02:37There is. Hard to translate into volumes because it's, you know, it's a bit of a gasp.
02:41But in the event of a deal, do you see just a huge flow?
02:43We do. I mean, it's, so, so this uncertainty, it's fascinating.
02:47Talking to clients, the impact on any given client's business of the tariffs, whatever the arrangement will be, can be very varied depending on the foreign content and what they sell in the United States,
02:59depending on where the manufacturing takes place, how much intellectual property and, you know, the supply chain underneath it.
03:04So it's a very varied thing. But as a consequence, until people see sort of what the final agreement is, it's very hard to make investment decisions.
03:12And so that is absolutely holding people back.
03:15In Germany, we have the, and to an extent in Europe, given the sort of knock-on effect of German fiscal policy changes,
03:22we have an offsetting benefit that we have an investment wave in Europe coming.
03:27So everybody's sort of positioning for how am I going to participate in that investment wave or be a supplier into defense, infrastructure spending, sustainability, digitalization,
03:38all the things that in Europe we need to invest in.
03:40And that's definitely going to be an offset to whatever the headwinds are that come from the trade arrangements.
03:45And then in terms of this sort of buy Europe trade, this is a theme that we've been talking about in the markets a lot.
03:49We picked up with it with Christian Zaving earlier in the week when he came in to speak with us.
03:53And he was talking about a large amount of client flows, a large amount of clients coming to Deutsche Bank, wanting more exposure to Europe, less to the United States.
04:01Can you give us some idea of what that actually looks like?
04:03Who are these clients?
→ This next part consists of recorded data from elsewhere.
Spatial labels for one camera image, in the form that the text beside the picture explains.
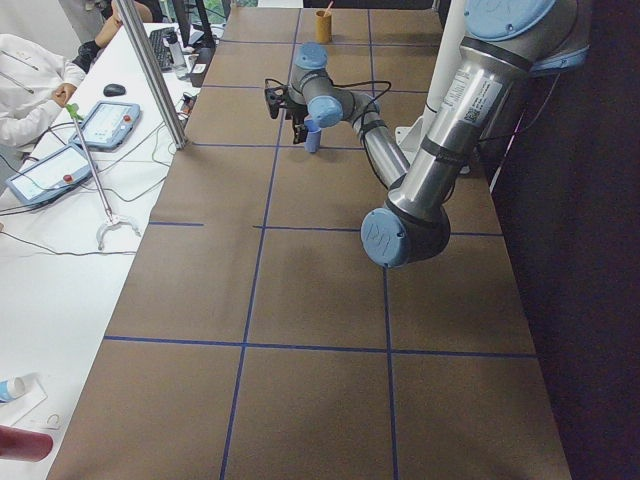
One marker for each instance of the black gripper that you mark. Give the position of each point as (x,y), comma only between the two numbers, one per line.
(298,119)

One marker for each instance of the blue plastic cup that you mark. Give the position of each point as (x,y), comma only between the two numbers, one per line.
(313,138)

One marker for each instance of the tan cup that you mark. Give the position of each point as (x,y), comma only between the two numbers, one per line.
(323,27)

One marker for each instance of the pink chopstick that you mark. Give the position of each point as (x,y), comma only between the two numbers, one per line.
(327,10)

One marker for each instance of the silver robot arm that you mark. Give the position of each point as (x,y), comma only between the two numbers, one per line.
(487,47)

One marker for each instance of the clear water bottle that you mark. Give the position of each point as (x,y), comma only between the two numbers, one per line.
(178,61)

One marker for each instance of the black keyboard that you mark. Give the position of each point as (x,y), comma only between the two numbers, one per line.
(160,50)

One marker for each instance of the far teach pendant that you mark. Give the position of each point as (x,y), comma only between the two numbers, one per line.
(108,123)

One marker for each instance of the teach pendant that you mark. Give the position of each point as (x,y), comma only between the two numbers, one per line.
(50,177)
(108,123)

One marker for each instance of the black computer mouse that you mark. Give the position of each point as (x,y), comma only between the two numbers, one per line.
(113,90)

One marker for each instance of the reacher grabber tool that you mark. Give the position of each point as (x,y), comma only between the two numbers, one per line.
(113,221)

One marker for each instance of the near teach pendant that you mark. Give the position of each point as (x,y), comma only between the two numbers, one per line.
(50,177)

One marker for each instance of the person in white shirt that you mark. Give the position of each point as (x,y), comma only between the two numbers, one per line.
(35,86)

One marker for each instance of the white tube on paper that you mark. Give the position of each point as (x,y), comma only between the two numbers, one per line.
(21,394)

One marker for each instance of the dark red cylinder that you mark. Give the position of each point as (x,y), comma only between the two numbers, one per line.
(24,445)

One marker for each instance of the white camera pole base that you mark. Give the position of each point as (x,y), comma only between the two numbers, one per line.
(446,66)

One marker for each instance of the grey aluminium frame post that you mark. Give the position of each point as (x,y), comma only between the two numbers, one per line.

How much business are we talking about?
04:05Well, it's in essentially every conversation that we have.
04:09Obviously, corporate clients, where they're going to invest and how they build for the future that's shaping up.
04:15But as you mentioned, institutional clients, where to invest money.
04:18I was, for example, I had an extended trip to Australia earlier in the quarter where all of the superannuation funds,
04:25looking at their allocation of investments around the world, will say, well, we may be overexposed to the United States
04:30and think about reallocating to other parts of the world.
04:34And also, of course, hedging, looking at their currency hedges and what have you.
04:38Europe has a real opportunity to position itself as that alternative investment destination.
04:42Now, as we all know, there's a lot to do from a structural perspective, savings and investment union,
04:47making Europe as attractive as possible for the destination.